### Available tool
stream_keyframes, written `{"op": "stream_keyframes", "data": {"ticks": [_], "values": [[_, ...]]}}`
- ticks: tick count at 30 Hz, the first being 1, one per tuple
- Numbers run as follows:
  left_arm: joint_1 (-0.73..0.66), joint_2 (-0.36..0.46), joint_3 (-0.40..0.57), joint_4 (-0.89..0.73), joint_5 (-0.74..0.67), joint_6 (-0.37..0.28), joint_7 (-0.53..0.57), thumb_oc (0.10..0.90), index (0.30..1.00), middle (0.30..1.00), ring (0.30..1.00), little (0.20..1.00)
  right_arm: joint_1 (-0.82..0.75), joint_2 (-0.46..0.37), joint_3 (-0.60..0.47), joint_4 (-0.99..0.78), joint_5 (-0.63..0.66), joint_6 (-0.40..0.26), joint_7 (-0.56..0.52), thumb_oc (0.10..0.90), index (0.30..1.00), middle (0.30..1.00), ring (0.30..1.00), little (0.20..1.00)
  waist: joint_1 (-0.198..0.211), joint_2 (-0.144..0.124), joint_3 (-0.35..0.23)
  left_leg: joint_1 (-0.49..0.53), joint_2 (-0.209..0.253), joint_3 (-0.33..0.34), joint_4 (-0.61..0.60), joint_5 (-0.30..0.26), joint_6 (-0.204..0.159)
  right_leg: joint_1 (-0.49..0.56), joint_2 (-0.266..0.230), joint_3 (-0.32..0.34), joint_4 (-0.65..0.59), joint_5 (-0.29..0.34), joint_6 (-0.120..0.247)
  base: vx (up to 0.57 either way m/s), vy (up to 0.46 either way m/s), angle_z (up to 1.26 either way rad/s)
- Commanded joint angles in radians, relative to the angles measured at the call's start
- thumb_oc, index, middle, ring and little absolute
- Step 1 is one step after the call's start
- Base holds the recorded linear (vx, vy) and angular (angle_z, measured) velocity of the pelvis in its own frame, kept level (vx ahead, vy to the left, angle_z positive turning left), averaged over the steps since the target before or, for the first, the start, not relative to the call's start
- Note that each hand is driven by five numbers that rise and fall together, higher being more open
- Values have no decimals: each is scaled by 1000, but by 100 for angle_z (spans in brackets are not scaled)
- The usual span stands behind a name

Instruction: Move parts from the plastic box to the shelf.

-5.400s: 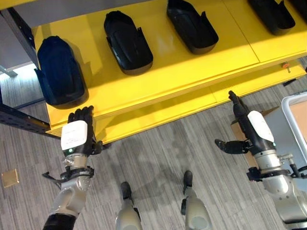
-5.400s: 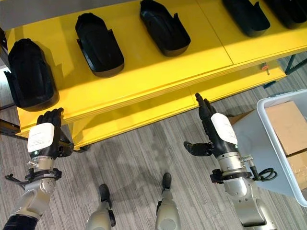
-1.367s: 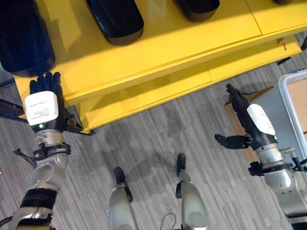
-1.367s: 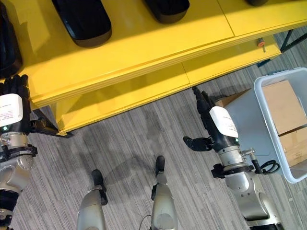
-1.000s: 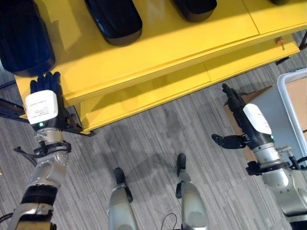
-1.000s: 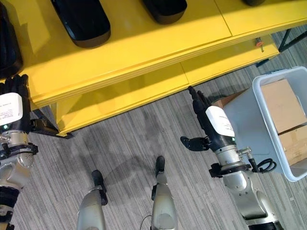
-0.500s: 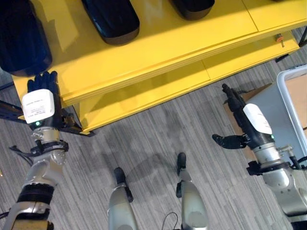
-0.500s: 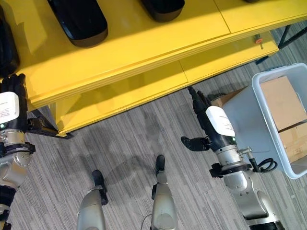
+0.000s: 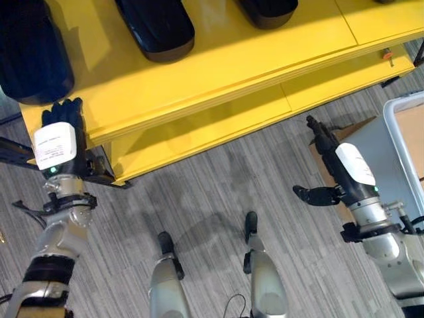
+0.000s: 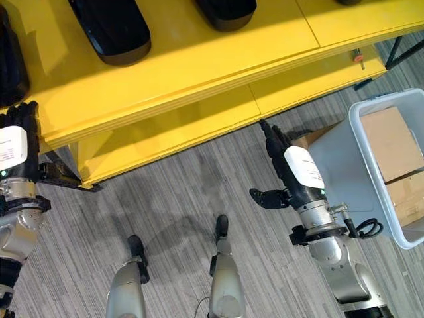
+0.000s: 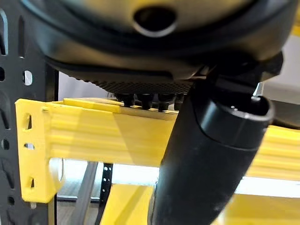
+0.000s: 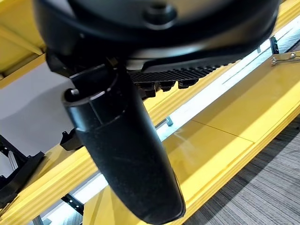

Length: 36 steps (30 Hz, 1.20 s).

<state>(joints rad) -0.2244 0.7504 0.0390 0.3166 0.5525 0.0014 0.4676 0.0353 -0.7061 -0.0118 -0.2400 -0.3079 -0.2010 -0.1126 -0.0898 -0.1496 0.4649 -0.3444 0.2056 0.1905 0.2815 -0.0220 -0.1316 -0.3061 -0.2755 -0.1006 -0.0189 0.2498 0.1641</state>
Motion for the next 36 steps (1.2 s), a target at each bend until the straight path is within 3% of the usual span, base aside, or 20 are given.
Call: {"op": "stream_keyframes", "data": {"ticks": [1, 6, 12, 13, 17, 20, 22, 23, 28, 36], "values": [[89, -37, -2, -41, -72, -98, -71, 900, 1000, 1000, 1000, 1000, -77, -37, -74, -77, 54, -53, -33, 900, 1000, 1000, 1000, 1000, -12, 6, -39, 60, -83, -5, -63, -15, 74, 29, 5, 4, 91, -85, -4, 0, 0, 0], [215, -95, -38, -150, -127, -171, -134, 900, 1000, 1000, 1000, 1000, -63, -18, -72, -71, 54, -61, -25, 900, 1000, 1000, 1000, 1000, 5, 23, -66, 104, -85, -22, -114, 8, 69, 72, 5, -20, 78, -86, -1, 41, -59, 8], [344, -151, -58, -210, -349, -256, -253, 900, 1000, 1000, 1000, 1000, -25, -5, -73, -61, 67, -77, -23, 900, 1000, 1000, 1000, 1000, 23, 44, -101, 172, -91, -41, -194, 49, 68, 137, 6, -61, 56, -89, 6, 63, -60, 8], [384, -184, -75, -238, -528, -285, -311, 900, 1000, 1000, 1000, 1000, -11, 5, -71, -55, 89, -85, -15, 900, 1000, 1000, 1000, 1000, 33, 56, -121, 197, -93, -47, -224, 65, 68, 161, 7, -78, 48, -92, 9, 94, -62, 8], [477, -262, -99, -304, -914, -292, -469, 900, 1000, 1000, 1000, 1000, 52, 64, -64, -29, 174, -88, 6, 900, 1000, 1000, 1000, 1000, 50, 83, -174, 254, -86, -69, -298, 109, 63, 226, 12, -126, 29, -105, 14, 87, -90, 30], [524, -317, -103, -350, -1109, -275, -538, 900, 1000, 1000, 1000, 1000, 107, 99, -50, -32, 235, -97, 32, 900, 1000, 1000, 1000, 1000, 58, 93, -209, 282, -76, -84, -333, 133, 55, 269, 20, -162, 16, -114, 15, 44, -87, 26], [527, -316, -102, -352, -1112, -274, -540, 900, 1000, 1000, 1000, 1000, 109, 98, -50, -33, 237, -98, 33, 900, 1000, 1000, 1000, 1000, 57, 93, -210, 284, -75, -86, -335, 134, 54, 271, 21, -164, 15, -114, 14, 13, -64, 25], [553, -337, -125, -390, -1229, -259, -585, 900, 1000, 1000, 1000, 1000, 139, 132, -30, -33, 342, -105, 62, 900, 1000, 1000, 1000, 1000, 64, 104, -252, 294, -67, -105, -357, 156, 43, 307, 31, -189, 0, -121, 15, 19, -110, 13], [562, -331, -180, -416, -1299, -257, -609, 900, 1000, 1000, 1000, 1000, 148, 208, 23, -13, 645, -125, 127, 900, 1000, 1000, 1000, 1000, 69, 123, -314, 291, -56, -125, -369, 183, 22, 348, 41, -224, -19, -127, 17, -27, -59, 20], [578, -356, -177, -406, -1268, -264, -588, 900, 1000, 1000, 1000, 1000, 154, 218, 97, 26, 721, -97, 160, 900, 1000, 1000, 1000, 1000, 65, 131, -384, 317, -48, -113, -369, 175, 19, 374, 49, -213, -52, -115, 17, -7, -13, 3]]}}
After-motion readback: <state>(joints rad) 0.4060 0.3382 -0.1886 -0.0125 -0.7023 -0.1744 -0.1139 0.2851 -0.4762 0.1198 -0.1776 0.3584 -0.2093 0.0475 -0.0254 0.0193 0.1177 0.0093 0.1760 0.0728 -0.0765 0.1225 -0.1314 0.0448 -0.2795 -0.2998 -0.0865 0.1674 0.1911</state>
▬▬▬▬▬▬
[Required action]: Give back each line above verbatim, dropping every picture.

[Answer for the task]:
### Available tool
stream_keyframes, written `{"op": "stream_keyframes", "data": {"ticks": [_], "values": [[_, ...]]}}`
- ticks: tick count at 30 Hz, the first being 1, one per tuple
- Numbers run as follows:
  left_arm: joint_1 (-0.73..0.66), joint_2 (-0.36..0.46), joint_3 (-0.40..0.57), joint_4 (-0.89..0.73), joint_5 (-0.74..0.67), joint_6 (-0.37..0.28), joint_7 (-0.53..0.57), thumb_oc (0.10..0.90), index (0.30..1.00), middle (0.30..1.00), ring (0.30..1.00), little (0.20..1.00)
  right_arm: joint_1 (-0.82..0.75), joint_2 (-0.46..0.37), joint_3 (-0.60..0.47), joint_4 (-0.99..0.78), joint_5 (-0.63..0.66), joint_6 (-0.40..0.26), joint_7 (-0.56..0.52), thumb_oc (0.10..0.90), index (0.30..1.00), middle (0.30..1.00), ring (0.30..1.00), little (0.20..1.00)
  waist: joint_1 (-0.198..0.211), joint_2 (-0.144..0.124), joint_3 (-0.35..0.23)
  left_leg: joint_1 (-0.49..0.53), joint_2 (-0.209..0.253), joint_3 (-0.33..0.34), joint_4 (-0.61..0.60), joint_5 (-0.30..0.26), joint_6 (-0.204..0.159)
  right_leg: joint_1 (-0.49..0.56), joint_2 (-0.266..0.230), joint_3 (-0.32..0.34), joint_4 (-0.65..0.59), joint_5 (-0.29..0.34), joint_6 (-0.120..0.247)
  base: vx (up to 0.57 either way m/s), vy (up to 0.46 either way m/s), angle_z (up to 1.26 either way rad/s)
- Commanded joint angles in radians, relative to the angles measured at the call's start
- thumb_oc, index, middle, ring and little absolute
- Step 1 is one step after the call's start
- Base holds the recorded linear (vx, vy) and angular (angle_z, measured) velocity of the pelvis in its own frame, kept level (vx ahead, vy to the left, angle_z positive turning left), averaged over the steps since the target before or, for the first, the start, not relative to the call's start
- Note that each hand is driven by five numbers that rise and fall together, higher being more open
- Values have no decimals: each is scaled by 1000, but by 100 for angle_z (spans in brackets are not scaled)
- The usual span stands behind a name

Instruction: Move parts from the plastic box to the shelf.

-5.400s: 
-5.400s: 
-1.367s: 
-1.367s: 
-1.000s: 
-1.000s: 
-0.500s: 
-0.500s: 
+0.000s: 
+0.000s: 
+0.000s: 
+0.000s: 

Length: 36 steps (30 Hz, 1.20 s).

<state>(joints rad) -0.2244 0.7504 0.0390 0.3166 0.5525 0.0014 0.4676 0.0353 -0.7061 -0.0118 -0.2400 -0.3079 -0.2010 -0.1126 -0.0898 -0.1496 0.4649 -0.3444 0.2056 0.1905 0.2815 -0.0220 -0.1316 -0.3061 -0.2755 -0.1006 -0.0189 0.2498 0.1641</state>
Motion for the next 36 steps (1.2 s), a target at each bend until the straight path is within 3% of the usual span, base aside, or 20 are given.
Call: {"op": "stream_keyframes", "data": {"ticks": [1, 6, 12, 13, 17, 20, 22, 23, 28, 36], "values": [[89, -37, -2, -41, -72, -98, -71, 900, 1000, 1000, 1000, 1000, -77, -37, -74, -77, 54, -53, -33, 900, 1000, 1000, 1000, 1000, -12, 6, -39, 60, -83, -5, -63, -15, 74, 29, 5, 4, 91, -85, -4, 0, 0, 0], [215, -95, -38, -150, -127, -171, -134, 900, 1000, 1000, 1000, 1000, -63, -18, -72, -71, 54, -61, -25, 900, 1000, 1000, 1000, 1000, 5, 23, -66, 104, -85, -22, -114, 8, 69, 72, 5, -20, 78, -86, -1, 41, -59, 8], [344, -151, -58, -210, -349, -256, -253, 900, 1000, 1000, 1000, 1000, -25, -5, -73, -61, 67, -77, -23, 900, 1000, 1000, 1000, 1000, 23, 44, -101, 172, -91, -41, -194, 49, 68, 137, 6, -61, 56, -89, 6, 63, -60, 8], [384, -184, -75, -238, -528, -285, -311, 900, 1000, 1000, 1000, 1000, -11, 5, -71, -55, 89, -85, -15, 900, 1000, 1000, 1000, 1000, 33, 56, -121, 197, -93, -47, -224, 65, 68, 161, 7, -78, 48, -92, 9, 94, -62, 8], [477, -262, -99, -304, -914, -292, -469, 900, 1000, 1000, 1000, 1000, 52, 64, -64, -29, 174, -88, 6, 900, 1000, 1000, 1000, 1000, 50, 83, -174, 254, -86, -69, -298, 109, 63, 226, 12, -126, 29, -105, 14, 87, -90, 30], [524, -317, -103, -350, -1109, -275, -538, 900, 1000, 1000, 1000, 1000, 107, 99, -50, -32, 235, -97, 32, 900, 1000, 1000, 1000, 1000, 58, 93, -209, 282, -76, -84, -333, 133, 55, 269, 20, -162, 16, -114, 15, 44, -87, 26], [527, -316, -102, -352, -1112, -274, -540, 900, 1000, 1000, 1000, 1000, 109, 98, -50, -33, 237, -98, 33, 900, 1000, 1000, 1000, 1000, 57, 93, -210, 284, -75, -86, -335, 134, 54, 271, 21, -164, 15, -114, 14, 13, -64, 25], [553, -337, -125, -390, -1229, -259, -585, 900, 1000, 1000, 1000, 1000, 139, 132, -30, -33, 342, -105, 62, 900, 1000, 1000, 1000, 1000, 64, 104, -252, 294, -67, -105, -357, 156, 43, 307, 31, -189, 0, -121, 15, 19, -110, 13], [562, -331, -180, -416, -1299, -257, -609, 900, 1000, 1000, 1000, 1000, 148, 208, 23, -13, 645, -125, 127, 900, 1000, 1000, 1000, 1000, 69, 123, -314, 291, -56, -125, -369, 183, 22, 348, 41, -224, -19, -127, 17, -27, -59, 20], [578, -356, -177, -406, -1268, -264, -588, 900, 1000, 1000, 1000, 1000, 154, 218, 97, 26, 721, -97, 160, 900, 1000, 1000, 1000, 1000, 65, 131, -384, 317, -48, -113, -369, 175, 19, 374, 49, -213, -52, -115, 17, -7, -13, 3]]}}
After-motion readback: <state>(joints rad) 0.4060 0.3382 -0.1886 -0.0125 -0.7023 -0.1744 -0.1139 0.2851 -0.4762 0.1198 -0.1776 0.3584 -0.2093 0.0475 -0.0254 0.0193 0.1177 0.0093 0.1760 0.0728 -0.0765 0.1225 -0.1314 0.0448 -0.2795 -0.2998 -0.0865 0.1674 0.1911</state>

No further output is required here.